Brightlittlecanary · 10/01/2026 13:09

To be honest from your reaction I doubt you’d have behaved well so I can’t blame him for not telling you.

Pastit12 · 10/01/2026 13:11

He could have just said he was aware of the circumstances but his friend had asked him not to speak to anyone about it so he was respecting his friends wishes.
It’s a horrible position for your partner or anyone to be in so perhaps you can cut him some slack on this one .

Notquitethetruth · 10/01/2026 13:49

Seriously?
Lying continuously over many months?
Bring deceptive over many months?
Dismissing her concerns and trying to deflect?
Disrespecting your partner over many months?
Then when the truth is finally exposed, admitting the lies etc and dismissing it as not wanting to be a gossip. Certainly a low bar.

@Rubylu hope you are ok. You have a lot to unravel and as you've previously stated your trust and belief in your partner has been severely tested. Good luck.

rwalker · 11/01/2026 13:07

Notquitethetruth · 10/01/2026 13:49

Seriously?
Lying continuously over many months?
Bring deceptive over many months?
Dismissing her concerns and trying to deflect?
Disrespecting your partner over many months?
Then when the truth is finally exposed, admitting the lies etc and dismissing it as not wanting to be a gossip. Certainly a low bar.

@Rubylu hope you are ok. You have a lot to unravel and as you've previously stated your trust and belief in your partner has been severely tested. Good luck.

Basically he kept something he was told in confidence to himself

some of the stuff I’ve told a friend I’d be fuming if they shared it with there partner and never see them in the same light or possibly end the friendship

Gossipisgood · 12/01/2026 14:21

Would you tell your Husband if one of your friends, who was seeing one of his friends was cheating? Your husband was doing what he thought was best & didn't want to break his friends trust. I can understand how you feel but try being in his shoes. Keep his friends secret & not tell you, he doesn't lose out on anything or risk the secret getting out & he gets blamed & he loses his friend.

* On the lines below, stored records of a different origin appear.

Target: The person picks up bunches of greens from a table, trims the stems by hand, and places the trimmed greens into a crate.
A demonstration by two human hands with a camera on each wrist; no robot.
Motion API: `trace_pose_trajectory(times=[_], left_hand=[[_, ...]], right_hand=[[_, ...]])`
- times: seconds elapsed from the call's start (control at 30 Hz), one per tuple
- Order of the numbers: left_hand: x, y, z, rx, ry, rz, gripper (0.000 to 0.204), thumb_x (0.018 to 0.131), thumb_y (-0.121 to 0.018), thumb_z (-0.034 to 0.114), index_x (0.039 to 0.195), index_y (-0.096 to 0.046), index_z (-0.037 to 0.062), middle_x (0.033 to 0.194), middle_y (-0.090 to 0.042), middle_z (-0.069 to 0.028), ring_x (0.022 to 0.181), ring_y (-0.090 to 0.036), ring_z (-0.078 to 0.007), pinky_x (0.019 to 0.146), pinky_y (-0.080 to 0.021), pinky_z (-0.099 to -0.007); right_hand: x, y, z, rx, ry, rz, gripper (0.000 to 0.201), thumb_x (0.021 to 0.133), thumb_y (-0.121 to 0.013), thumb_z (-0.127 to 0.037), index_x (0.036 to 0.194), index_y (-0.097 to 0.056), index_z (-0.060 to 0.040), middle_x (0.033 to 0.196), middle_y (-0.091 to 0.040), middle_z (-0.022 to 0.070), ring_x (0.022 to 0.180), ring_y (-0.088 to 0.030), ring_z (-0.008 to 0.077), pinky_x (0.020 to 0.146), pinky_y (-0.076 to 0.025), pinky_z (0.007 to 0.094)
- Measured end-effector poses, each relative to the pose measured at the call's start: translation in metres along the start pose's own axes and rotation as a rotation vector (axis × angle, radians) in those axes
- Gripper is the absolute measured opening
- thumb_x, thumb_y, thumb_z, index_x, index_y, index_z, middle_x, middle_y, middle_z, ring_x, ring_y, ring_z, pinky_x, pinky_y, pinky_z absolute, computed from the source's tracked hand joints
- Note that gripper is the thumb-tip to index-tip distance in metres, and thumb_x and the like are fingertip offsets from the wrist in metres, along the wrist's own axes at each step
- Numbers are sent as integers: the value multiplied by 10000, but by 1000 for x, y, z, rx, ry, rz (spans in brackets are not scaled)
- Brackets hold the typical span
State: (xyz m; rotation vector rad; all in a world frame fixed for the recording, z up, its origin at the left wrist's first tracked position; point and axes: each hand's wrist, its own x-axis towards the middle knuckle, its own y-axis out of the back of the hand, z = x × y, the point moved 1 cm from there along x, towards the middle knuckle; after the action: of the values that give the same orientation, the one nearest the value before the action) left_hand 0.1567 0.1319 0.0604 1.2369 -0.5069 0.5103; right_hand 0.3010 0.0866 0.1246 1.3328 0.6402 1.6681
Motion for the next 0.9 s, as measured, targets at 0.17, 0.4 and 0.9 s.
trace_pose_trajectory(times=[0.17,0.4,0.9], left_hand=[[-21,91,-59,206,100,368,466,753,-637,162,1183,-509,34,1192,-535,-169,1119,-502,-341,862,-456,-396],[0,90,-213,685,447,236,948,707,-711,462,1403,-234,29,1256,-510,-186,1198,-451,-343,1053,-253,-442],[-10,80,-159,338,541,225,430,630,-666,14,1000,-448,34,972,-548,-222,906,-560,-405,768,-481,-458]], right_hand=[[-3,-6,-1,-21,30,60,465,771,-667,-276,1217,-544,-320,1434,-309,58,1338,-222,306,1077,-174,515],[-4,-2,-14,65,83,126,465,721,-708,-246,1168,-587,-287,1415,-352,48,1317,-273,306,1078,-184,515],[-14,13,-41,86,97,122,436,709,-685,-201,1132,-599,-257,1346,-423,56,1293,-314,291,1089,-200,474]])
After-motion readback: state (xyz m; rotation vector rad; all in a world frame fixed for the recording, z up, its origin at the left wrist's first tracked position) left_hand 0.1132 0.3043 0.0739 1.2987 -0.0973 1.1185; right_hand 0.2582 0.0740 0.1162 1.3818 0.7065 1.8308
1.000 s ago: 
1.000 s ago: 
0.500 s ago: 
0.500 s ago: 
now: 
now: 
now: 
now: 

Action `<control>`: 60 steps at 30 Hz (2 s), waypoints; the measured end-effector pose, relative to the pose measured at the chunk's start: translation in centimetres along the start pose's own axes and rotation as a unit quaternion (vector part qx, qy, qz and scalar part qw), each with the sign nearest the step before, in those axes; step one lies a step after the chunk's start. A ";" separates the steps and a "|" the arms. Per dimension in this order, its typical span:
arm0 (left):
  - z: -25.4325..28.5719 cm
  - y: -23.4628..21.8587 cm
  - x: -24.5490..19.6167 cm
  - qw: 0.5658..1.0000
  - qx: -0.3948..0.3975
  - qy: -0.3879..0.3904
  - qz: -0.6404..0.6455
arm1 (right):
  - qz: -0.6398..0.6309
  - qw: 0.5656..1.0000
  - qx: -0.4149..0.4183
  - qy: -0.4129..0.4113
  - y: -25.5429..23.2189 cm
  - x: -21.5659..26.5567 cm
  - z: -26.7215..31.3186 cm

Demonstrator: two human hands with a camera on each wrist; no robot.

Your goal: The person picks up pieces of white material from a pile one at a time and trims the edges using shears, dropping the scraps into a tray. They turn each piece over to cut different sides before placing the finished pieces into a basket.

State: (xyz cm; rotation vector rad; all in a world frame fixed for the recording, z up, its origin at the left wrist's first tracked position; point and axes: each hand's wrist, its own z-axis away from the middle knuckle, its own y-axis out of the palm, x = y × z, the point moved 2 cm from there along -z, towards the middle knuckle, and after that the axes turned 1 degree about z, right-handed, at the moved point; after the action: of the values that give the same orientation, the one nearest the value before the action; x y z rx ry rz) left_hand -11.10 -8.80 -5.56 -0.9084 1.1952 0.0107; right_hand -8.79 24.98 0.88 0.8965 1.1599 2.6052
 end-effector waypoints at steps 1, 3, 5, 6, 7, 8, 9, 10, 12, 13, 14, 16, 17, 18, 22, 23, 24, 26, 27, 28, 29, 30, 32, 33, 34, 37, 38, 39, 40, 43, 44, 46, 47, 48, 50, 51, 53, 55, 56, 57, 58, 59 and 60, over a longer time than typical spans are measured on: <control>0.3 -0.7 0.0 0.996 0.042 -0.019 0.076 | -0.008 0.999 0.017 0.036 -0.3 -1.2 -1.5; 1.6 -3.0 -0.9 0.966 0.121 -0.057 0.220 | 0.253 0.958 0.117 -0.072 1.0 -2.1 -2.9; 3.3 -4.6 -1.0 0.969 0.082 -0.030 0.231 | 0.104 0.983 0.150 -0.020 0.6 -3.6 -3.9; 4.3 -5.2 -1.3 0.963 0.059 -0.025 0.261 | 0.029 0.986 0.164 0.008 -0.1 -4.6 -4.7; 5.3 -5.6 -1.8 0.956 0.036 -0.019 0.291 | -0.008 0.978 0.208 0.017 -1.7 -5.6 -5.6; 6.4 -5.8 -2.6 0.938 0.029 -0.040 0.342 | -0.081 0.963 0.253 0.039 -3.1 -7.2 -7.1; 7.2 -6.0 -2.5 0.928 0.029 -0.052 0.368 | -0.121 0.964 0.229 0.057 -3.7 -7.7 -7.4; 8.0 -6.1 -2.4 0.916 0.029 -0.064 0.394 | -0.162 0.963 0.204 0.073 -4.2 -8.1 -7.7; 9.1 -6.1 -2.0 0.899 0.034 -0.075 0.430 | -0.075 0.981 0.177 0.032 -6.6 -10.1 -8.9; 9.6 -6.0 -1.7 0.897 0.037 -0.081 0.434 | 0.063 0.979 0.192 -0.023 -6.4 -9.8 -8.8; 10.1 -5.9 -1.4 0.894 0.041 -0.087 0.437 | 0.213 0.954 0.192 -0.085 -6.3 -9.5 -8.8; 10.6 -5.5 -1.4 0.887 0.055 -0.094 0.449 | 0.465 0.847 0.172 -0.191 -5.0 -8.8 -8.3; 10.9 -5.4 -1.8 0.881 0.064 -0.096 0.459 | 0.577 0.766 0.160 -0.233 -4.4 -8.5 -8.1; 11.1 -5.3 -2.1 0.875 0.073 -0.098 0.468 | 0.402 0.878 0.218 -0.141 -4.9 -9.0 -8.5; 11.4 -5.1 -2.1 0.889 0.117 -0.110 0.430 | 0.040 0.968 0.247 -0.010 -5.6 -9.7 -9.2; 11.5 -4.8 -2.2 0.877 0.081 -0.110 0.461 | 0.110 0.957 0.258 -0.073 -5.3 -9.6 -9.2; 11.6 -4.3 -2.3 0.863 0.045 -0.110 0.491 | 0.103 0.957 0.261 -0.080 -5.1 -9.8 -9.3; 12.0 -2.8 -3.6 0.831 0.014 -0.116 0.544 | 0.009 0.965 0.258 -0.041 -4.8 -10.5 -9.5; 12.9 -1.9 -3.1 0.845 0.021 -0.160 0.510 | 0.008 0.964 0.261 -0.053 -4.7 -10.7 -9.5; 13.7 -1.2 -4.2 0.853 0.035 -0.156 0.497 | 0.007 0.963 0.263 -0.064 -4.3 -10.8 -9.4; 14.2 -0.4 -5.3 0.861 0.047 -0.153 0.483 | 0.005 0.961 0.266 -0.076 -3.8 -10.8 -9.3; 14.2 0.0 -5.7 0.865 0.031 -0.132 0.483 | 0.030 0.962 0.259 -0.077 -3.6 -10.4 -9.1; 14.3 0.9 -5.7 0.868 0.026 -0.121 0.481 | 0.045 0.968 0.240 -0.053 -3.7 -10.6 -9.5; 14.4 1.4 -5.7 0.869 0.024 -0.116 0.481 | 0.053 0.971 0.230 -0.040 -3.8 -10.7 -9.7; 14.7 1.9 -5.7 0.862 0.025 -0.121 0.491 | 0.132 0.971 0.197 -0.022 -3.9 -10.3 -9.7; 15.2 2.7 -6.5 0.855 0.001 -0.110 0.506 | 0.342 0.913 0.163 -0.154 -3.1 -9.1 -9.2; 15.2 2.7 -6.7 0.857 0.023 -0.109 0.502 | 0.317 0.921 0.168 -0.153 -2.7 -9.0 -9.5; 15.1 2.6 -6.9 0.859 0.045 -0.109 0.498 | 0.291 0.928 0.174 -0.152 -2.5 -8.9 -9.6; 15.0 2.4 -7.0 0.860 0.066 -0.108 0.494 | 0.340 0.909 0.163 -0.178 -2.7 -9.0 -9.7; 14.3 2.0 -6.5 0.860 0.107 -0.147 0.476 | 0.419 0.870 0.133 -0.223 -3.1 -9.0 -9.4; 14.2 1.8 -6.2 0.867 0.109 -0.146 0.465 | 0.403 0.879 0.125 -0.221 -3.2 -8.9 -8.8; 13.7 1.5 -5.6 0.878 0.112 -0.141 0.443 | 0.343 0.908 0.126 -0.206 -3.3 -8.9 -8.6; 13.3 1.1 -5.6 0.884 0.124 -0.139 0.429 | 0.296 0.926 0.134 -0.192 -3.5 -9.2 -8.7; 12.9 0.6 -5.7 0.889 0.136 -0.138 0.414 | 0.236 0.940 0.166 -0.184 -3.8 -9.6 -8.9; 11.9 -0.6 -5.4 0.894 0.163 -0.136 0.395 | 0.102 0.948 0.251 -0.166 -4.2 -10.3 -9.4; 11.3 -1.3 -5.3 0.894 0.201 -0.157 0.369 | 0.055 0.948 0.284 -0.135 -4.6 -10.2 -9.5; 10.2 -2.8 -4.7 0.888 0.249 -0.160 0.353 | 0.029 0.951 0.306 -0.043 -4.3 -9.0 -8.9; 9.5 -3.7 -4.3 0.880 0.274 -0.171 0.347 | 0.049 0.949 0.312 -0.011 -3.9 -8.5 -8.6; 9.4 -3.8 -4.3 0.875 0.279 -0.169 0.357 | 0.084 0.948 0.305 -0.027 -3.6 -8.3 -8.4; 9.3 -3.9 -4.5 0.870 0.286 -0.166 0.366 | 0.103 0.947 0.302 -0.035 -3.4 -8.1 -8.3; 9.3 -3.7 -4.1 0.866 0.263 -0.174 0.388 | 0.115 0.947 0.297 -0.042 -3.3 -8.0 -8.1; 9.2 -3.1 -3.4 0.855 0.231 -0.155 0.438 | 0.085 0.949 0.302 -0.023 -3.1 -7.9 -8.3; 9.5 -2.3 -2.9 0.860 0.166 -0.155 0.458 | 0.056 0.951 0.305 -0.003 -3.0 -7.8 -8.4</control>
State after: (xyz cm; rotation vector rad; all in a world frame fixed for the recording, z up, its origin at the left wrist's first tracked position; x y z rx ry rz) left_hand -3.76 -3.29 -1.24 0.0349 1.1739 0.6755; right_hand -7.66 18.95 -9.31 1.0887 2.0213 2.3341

Not everything has to be shared with your partner if it doesn't impact your relationship & as long as your husband isn't aiding the affair by giving his mate alibi's it's really nothing for him to be involved in or for him to discuss with anyone.

MrsTerryPratchett · 12/01/2026 14:26

I don’t think any of it was bad up to the point he told you not to message her support after the breakup to protect himself. That was a dick move.

BadgernTheGarden · 12/01/2026 14:35

She's the girlfriend of your partners best friend. His allegiance is to his friend. It really is none of your business and you getting involved could put a strain on your relationship. Keeping in touch with the now ex-girlfriend of your partner's best friend is probably also not a good idea. He lied but just said he didn't know, I suspect he really didn't want to know what was happening and telling you could just cause more stress.